Two federal judges ruled they lack jurisdiction over habeas petitions that challenge the conditions of confinement.

PASADENA, Calif. (CN) — A three-judge Ninth Circuit panel had doubts Thursday that inmates who say their medical conditions put them at risk of Covid should be released.

Jeremy Pinson and Bruce Sands Jr. filed habeas corpus petitions against Federal Bureau of Prisons Director Michael Carvajal and the United States in 2020 and 2021, respectively, claiming the facilities they were imprisoned in lacked Covid-19 protections and therefore violated their Eighth Amendment rights against cruel and unusual punishment.

Pinson, serving time at the federal penitentiary in Victorville, California, for sending a letter containing a death threat to former president George W. Bush among other charges of mail intimidation and false statements, claims her asthma, obesity and estrogen-related blood clots put her at high risk of contracting Covid-19. She says in her petition that the facility failed to provide personal protective equipment like masks and gloves and denied her the ability to regularly wash her hands and practice proper social distancing.

Sands, serving time in the Lompoc Federal Corrections Complex for large-scale investment fraud, makes similar claims. He says he has “severe hypertension and obesity” that resulted in organ damage in 2020. He claims the prison failed to treat him for his medical issues in addition to not taking Covid-19 preventative measures. He says in his petition against both the United States and Patricia Bradley, the complex warden, that he received an “indeterminate” result in a Covid-19 test, and wasn’t properly isolated or followed up with.

Federal judges in the Central District of California dismissed both petitions, finding that they lacked jurisdiction over petitions challenging the conditions of confinement.

Both inmates appealed to the Ninth Circuit, where their cases were consolidated.

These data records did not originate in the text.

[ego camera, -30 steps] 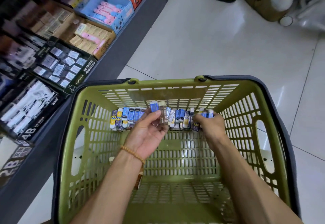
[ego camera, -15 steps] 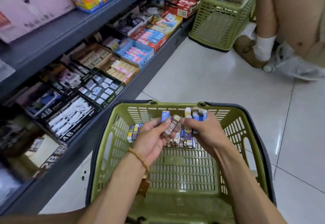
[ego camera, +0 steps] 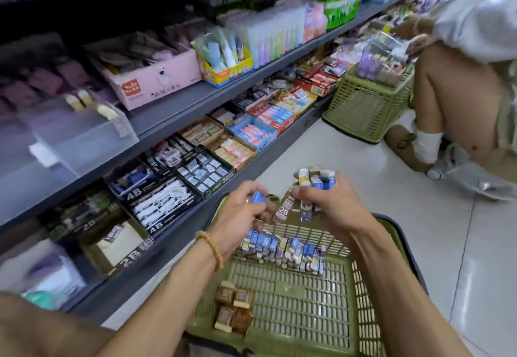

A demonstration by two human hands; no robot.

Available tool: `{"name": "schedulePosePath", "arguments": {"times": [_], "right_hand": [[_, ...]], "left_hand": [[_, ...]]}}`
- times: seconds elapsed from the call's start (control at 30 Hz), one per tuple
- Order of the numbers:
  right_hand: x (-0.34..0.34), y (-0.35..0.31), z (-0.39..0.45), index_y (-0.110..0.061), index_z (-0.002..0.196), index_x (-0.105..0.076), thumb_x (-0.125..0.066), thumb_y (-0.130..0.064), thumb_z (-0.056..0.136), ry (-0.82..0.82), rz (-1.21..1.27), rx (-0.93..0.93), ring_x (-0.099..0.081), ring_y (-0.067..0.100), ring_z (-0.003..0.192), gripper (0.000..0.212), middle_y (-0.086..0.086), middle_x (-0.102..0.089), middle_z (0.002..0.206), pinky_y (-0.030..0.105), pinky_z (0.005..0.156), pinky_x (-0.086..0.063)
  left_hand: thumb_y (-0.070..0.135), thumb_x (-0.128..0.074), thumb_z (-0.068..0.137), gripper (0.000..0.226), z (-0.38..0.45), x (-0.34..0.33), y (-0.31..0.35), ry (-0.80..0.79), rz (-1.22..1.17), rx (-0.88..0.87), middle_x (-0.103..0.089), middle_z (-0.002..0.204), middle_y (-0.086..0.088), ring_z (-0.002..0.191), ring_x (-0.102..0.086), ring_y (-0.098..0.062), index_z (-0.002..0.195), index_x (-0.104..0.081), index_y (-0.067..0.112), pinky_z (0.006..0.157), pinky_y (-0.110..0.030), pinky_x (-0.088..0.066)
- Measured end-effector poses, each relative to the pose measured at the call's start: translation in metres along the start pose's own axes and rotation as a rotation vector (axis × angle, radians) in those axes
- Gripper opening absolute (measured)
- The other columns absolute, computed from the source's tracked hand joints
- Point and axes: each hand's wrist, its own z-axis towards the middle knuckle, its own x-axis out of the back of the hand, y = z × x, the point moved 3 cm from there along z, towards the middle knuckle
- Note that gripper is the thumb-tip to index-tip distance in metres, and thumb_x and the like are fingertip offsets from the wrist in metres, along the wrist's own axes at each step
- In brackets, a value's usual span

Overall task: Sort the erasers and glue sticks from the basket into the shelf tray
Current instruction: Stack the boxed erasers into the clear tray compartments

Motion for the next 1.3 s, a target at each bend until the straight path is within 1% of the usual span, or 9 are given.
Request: {"name": "schedulePosePath", "arguments": {"times": [0.2, 0.4, 0.57, 0.67, 0.77, 0.9, 1.07, 1.17, 1.3], "right_hand": [[-0.035, -0.035, 0.010, -0.007, 0.090, -0.063, -0.082, -0.026, 0.046, -0.114, -0.126, 0.071, -0.054, 0.028, 0.071, 0.052, 0.012, -0.057, 0.071, 0.039, 0.065, -0.041], [-0.082, -0.063, 0.032, -0.008, 0.077, -0.058, -0.075, -0.010, 0.061, -0.250, -0.173, 0.118, -0.048, 0.024, 0.060, 0.024, 0.011, -0.053, 0.062, 0.031, 0.052, -0.038], [-0.126, -0.085, 0.049, -0.014, 0.065, -0.058, -0.076, 0.006, 0.074, -0.311, -0.107, 0.170, -0.050, 0.021, 0.052, 0.028, 0.005, -0.055, 0.056, 0.030, 0.050, -0.040], [-0.144, -0.089, 0.057, -0.019, 0.066, -0.062, -0.079, 0.000, 0.072, -0.318, -0.017, 0.181, -0.056, 0.026, 0.062, 0.027, 0.005, -0.061, 0.062, 0.047, 0.060, -0.049], [-0.157, -0.086, 0.060, -0.015, 0.074, -0.059, -0.081, -0.002, 0.073, -0.287, -0.052, 0.189, -0.054, 0.021, 0.059, 0.025, 0.000, -0.060, 0.061, 0.032, 0.055, -0.044], [-0.174, -0.080, 0.065, -0.013, 0.078, -0.058, -0.084, -0.007, 0.069, -0.262, -0.069, 0.152, -0.051, 0.021, 0.057, 0.027, 0.002, -0.056, 0.060, 0.028, 0.049, -0.040], [-0.183, -0.080, 0.074, -0.008, 0.079, -0.055, -0.077, -0.002, 0.080, -0.220, -0.027, 0.128, -0.055, 0.022, 0.052, 0.022, 0.006, -0.056, 0.060, 0.031, 0.051, -0.043], [-0.184, -0.077, 0.080, -0.010, 0.076, -0.056, -0.077, -0.008, 0.082, -0.214, -0.051, 0.125, -0.055, 0.026, 0.060, 0.022, 0.008, -0.057, 0.063, 0.040, 0.063, -0.044], [-0.185, -0.072, 0.085, -0.009, 0.079, -0.058, -0.077, -0.013, 0.083, -0.210, -0.083, 0.105, -0.055, 0.025, 0.064, 0.020, 0.009, -0.060, 0.067, 0.034, 0.058, -0.046]], "left_hand": [[-0.002, -0.044, 0.097, 0.020, -0.006, 0.023, 0.034, -0.007, -0.013, -0.012, -0.052, 0.067, -0.002, 0.049, -0.041, -0.010, 0.085, -0.049, 0.013, 0.040, -0.018, -0.025], [0.031, -0.063, 0.092, 0.011, -0.011, 0.058, 0.063, 0.009, 0.353, -0.168, -0.053, 0.060, 0.019, 0.052, -0.044, 0.003, 0.089, -0.062, 0.020, 0.049, -0.016, -0.033], [0.017, -0.066, 0.090, 0.014, -0.015, 0.092, 0.096, 0.106, 0.356, -0.333, -0.047, 0.045, 0.018, 0.038, -0.037, 0.003, 0.080, -0.061, 0.009, 0.042, -0.008, -0.027], [0.017, -0.070, 0.087, 0.012, -0.014, 0.115, 0.110, 0.188, 0.242, -0.319, -0.050, 0.050, 0.012, 0.037, -0.035, 0.000, 0.080, -0.064, 0.010, 0.038, -0.009, -0.026], [0.011, -0.074, 0.082, 0.009, -0.012, 0.137, 0.122, 0.309, 0.132, -0.318, -0.054, 0.052, 0.004, 0.035, -0.038, -0.001, 0.084, -0.066, 0.007, 0.038, -0.009, -0.029], [0.007, -0.078, 0.077, 0.021, -0.008, 0.173, 0.143, 0.411, 0.253, -0.427, -0.066, 0.073, -0.009, 0.059, -0.054, -0.009, 0.092, -0.069, 0.019, 0.060, -0.019, -0.047], [0.005, -0.080, 0.073, 0.021, -0.008, 0.225, 0.172, 0.558, 0.503, -0.542, -0.066, 0.076, 0.005, 0.063, -0.054, -0.003, 0.078, -0.068, 0.021, 0.067, -0.021, -0.046], [0.012, -0.082, 0.070, 0.019, -0.007, 0.244, 0.174, 0.640, 0.675, -0.475, -0.064, 0.072, 0.007, 0.061, -0.051, -0.005, 0.072, -0.065, 0.018, 0.062, -0.017, -0.041], [0.015, -0.084, 0.068, 0.020, 0.001, 0.252, 0.168, 0.583, 0.774, -0.351, -0.063, 0.070, 0.005, 0.061, -0.049, -0.008, 0.069, -0.064, 0.018, 0.061, -0.016, -0.039]]}}
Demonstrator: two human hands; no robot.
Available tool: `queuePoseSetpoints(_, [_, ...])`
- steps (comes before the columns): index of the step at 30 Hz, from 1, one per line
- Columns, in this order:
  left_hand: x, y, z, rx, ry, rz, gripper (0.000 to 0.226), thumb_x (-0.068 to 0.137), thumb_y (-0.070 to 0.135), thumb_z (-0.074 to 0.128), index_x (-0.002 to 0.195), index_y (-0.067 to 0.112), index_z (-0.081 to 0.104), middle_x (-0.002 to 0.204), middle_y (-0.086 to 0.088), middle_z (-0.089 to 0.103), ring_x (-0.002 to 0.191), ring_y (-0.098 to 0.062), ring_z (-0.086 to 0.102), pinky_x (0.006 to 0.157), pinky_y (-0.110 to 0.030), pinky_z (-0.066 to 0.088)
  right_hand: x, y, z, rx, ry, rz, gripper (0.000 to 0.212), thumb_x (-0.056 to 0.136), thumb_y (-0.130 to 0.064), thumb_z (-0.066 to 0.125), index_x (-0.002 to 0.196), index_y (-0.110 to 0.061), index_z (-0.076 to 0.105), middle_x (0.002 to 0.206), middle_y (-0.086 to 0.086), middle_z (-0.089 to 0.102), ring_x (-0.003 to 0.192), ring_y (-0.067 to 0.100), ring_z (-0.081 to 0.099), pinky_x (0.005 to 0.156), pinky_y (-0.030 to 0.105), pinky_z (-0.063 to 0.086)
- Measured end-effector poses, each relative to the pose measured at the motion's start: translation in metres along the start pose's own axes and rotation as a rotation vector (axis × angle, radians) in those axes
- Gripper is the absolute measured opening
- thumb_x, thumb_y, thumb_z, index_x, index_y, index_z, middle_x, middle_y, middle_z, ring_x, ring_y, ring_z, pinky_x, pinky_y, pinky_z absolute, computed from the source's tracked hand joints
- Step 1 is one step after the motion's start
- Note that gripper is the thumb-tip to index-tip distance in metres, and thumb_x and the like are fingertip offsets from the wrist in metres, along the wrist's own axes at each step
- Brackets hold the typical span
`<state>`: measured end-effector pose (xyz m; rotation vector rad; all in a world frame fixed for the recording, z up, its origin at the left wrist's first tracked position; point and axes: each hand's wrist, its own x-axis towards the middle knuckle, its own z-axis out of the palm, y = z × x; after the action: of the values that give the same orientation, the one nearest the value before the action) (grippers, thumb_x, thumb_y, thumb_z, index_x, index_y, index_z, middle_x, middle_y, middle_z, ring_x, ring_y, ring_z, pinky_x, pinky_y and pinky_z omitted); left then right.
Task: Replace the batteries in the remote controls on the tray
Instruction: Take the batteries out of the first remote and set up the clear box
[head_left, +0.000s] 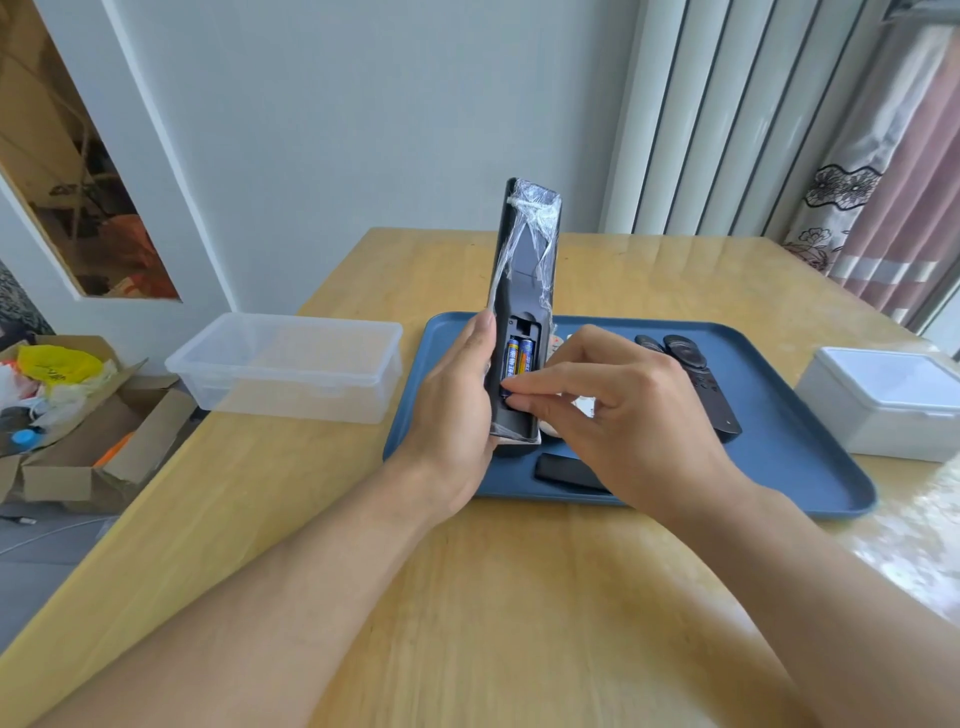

At a hearing Thursday, U.S. Attorney Suria Bahadue told the panel of Donald Trump appointees there’s a test to see whether claims for relief fall under habeas corpus.

“If the claims (are) successful on their merits, would they result in speedier release?” she asked, adding the claims brought forth by Pinson and Sands Jr. would not.

Public defender Gary Rowe, representing the petitioners, disagreed, saying habeas corpus jurisdiction depends on what the petitioner is pleading, not on the merits of the claims.

Here, the inmates asked for immediate release, arguing in an appellate brief that “under no set of circumstances could ongoing imprisonment during the Covid-19 pandemic satisfy the Eighth Amendment.”

U.S. Circuit Judge Bridget Bade questioned whether the courts must take the petitioners' words at face value.

“That suggests that there’s absolutely no limits to curb any potential abuse,” she said. “They just make the claim that there’s no other form of relief, whether that’s true or not, and we have to treat it as habeas corpus?”

U.S. Circuit Judge Danielle Forrest seemed to concur.

“That all by itself gets you into habeas land?” she asked Rowe. “If you just have those magic words, even if the facts presented are outlandish?”

Rowe asked the panel to overturn the lower courts' findings of no habeas corpus jurisdiction and to order them to decide the cases on the merits instead.

U.S. Circuit Judge Ryan Nelson told Rowe that sending the case back to the lower courts could easily result in the decision that the merits of the petitions don’t hold up either.

“You’re asking to win the battle but lose the war,” he told Rowe.

The panel did not indicate when or how it will rule.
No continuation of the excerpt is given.